▶ **Task goal**
All lines from the one containing "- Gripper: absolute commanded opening" through the end of the data below must be reproduced exactly, and no others.

▶ **Recorded information**

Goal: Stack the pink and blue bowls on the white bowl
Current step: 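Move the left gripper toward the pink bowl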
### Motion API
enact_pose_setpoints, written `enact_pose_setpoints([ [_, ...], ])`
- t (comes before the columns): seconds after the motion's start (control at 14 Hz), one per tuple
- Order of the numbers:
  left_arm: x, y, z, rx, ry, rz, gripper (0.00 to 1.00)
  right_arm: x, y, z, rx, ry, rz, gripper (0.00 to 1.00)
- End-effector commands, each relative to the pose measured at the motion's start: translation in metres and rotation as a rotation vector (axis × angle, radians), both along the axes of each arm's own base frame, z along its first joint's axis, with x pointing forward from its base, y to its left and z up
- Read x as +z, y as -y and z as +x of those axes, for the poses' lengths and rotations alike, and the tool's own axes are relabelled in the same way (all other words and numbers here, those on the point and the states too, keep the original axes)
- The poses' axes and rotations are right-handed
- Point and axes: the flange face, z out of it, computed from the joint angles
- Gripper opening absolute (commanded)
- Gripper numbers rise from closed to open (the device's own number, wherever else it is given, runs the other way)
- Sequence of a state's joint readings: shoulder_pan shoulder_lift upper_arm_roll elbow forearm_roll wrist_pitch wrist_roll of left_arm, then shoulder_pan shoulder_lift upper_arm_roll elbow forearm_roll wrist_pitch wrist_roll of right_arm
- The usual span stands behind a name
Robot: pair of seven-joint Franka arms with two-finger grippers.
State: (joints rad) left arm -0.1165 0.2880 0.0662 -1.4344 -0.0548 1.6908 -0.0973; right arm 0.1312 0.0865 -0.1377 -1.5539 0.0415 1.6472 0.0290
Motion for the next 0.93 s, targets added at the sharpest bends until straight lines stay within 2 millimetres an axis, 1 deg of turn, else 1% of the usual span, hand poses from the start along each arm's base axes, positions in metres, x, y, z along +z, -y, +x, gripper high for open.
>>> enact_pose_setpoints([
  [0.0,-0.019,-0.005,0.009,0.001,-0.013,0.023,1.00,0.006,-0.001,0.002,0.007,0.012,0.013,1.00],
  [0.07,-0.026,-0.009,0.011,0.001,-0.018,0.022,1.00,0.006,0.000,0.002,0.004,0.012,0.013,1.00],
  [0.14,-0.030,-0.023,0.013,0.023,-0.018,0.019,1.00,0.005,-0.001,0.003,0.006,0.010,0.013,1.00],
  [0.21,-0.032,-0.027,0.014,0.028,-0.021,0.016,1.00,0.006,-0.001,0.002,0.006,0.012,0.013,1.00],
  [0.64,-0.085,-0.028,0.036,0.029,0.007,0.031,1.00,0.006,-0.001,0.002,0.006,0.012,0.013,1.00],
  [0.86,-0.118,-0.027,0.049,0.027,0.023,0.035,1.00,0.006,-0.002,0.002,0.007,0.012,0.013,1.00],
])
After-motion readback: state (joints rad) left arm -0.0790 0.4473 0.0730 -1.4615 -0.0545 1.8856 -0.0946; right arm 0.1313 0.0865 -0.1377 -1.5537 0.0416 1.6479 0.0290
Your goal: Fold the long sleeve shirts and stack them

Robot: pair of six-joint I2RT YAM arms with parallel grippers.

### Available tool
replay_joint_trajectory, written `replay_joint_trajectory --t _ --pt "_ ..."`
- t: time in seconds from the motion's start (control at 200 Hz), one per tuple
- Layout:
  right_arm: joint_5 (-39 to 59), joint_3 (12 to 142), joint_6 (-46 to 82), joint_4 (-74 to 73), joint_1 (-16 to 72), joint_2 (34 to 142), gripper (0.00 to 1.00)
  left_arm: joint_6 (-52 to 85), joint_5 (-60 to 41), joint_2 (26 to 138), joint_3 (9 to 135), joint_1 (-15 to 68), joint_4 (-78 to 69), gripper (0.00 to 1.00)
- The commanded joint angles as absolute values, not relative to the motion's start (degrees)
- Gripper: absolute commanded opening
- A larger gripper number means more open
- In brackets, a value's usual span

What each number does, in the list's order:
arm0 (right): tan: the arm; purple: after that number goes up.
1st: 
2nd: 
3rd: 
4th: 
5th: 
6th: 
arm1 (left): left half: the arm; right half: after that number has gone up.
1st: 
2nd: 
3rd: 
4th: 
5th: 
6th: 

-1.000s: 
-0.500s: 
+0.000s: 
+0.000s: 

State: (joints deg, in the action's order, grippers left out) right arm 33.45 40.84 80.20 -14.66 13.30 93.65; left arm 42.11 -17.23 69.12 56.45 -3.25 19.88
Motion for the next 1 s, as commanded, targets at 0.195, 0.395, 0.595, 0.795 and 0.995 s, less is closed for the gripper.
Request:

▶ **Response**
- Gripper: absolute commanded opening
- A larger gripper number means more open
- In brackets, a value's usual span

What each number does, in the list's order:
arm0 (right): tan: the arm; purple: after that number goes up.
1st: 
2nd: 
3rd: 
4th: 
5th: 
6th: 
arm1 (left): left half: the arm; right half: after that number has gone up.
1st: 
2nd: 
3rd: 
4th: 
5th: 
6th: 

-1.000s: 
-0.500s: 
+0.000s: 
+0.000s: 

State: (joints deg, in the action's order, grippers left out) right arm 33.45 40.84 80.20 -14.66 13.30 93.65; left arm 42.11 -17.23 69.12 56.45 -3.25 19.88
Motion for the next 1 s, as commanded, targets at 0.195, 0.395, 0.595, 0.795 and 0.995 s, less is closed for the gripper.
Request:

This exercise requires no further output.